Hokum (Damian McCarthy, 2026).

My favorite ghost story is just one paragraph long. A man meets an old friend after many years apart. The two walk awhile, and talk awhile, and then they shake hands, and part. The next day our man mentions this unexpected reunion to an acquaintance, and is shocked to learn that this old friend whose hand he has only just clasped is in fact a dead man, and has been dead for the last six months. He had walked beside a spirit, and not even known it.

This spooky tale arrives at the beginning of a longer story of skeletal revenge by the Victorian writer Jerome K. Jerome, yet it expresses in miniature everything worth loving in a good ghost story. Jerome’s narrator tries to rationalize away his encounter: perhaps, he reasons, he merely confused one man for another. But the reality—that, for an afternoon, he could not tell the difference between the living and the dead—is far more unnerving. What if the border between past and present is not as sturdy as we like to think? We might wander every day among spirits and not even notice.

The Irish filmmaker Damian McCarthy has made his career in that troubled borderland. Across three features and a number of online shorts, McCarthy has crafted a cinematic pocket universe, a world haunted by remnants of the past. He tells ghost stories, intricate little narratives that collide modern disbelief into much older systems of seeing and being. Making use of both Irish folklore and the director’s own collection of freaky found objects, he presents both viewers and characters with a supernaturally-capacious vision of reality, a place where the living are forever encountering the dead, whether they’d like to accept it or not.

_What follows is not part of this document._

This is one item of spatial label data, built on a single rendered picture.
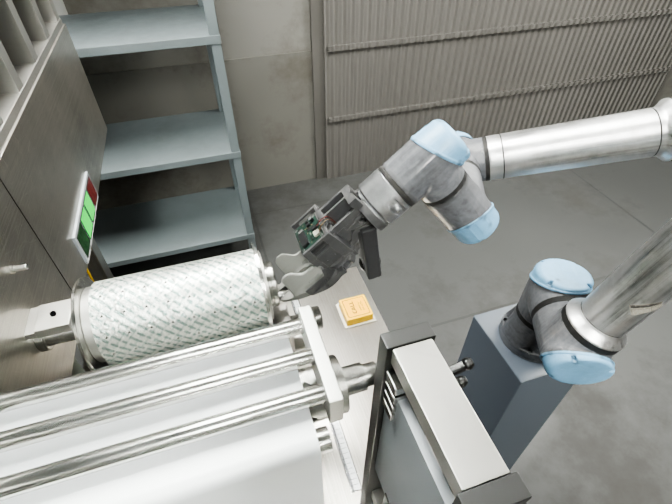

His latest, Hokum (2026), is one such story of encounter. Adam Scott stars as a popular American pulp writer named Ohm Bauman, a hard-drinking misanthrope quite literally haunted by a childhood tragedy. Ohm has come to the Bilberry Woods Hotel in Ireland’s wild southwest hoping to spread the ashes of his parents in the place where they once honeymooned, and perhaps to finish the final chapter of his acclaimed Conquistador trilogy. Needless to say, Ohm’s trip won’t quite be so simple. This spooky inn is haunted by a variety of oddballs—a kooky bellboy, a magic mushroom-chugging drifter—and several specters, chief of all the old witch (cailleach in Irish) that the owner claims to have locked upstairs in the Honeymoon Suite.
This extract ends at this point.